Data below:
===

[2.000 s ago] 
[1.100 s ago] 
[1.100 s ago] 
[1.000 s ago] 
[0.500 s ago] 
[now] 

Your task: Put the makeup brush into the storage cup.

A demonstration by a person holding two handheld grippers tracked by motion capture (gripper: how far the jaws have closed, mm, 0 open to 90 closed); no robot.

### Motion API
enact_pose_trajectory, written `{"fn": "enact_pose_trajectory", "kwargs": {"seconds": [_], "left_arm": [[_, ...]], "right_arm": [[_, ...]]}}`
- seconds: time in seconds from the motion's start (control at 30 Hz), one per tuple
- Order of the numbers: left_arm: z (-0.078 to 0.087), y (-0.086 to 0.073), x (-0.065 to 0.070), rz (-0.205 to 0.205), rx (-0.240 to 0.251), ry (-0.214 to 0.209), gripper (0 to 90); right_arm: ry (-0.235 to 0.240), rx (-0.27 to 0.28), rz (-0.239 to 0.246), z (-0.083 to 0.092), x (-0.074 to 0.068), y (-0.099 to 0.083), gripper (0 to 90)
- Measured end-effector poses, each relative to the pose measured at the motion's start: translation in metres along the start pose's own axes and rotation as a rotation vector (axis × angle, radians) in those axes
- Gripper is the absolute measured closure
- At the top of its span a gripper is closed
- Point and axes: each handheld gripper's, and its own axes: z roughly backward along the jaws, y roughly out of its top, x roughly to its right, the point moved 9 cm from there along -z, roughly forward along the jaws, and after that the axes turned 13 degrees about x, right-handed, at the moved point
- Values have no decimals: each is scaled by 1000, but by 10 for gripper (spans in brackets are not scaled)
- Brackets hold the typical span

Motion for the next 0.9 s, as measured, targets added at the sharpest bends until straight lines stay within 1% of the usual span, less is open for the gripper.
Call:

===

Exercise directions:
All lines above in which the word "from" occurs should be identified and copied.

Your solution:
- seconds: time in seconds from the motion's start (control at 30 Hz), one per tuple
- Point and axes: each handheld gripper's, and its own axes: z roughly backward along the jaws, y roughly out of its top, x roughly to its right, the point moved 9 cm from there along -z, roughly forward along the jaws, and after that the axes turned 13 degrees about x, right-handed, at the moved point

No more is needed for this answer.